» EXERCISE DATA
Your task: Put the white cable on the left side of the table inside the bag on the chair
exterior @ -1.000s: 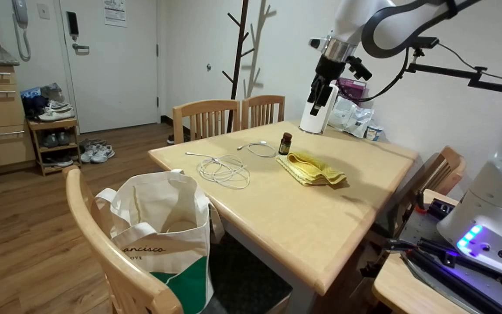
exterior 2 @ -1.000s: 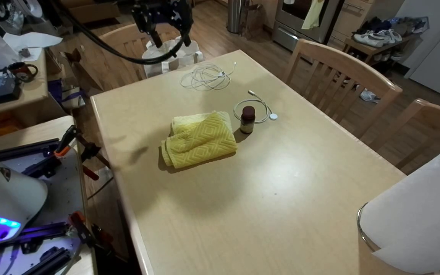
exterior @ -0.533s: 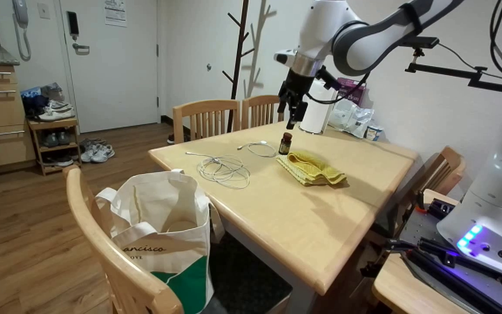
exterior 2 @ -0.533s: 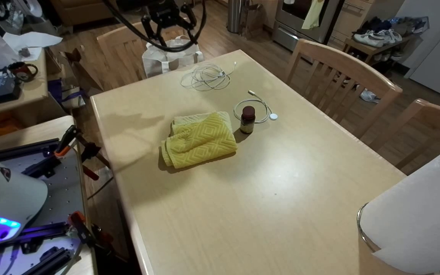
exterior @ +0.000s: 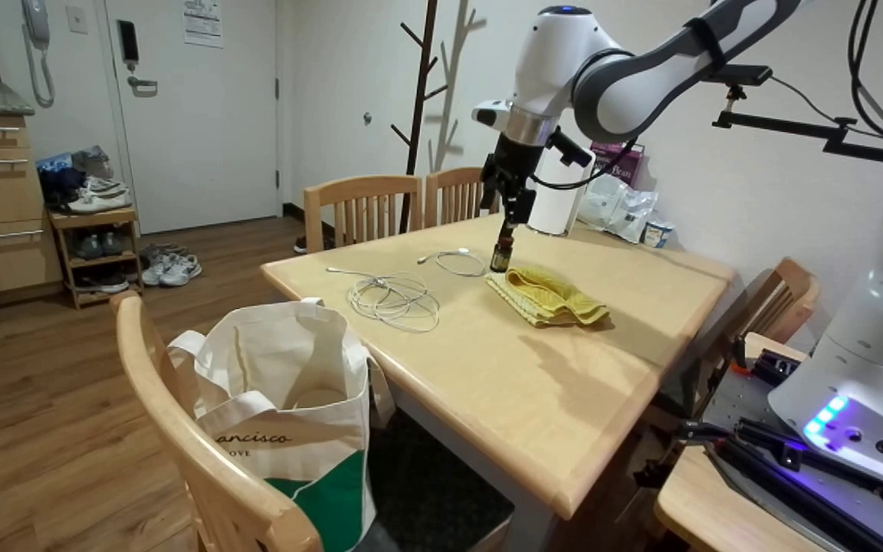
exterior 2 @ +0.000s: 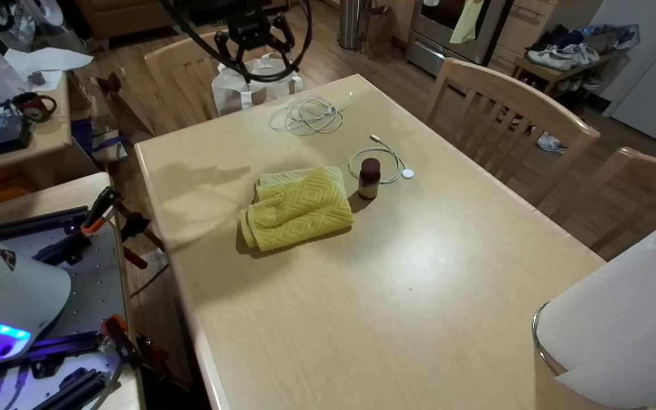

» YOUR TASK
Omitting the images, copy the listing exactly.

» ANSWER TO THIS EXERCISE
Your task: Put the white cable on the left side of the table inside the bag on the chair
exterior @ -1.000s: 
exterior 2 @ -1.000s: 
exterior @ -0.533s: 
exterior 2 @ -0.533s: 
exterior @ +0.000s: 
exterior 2 @ +0.000s: 

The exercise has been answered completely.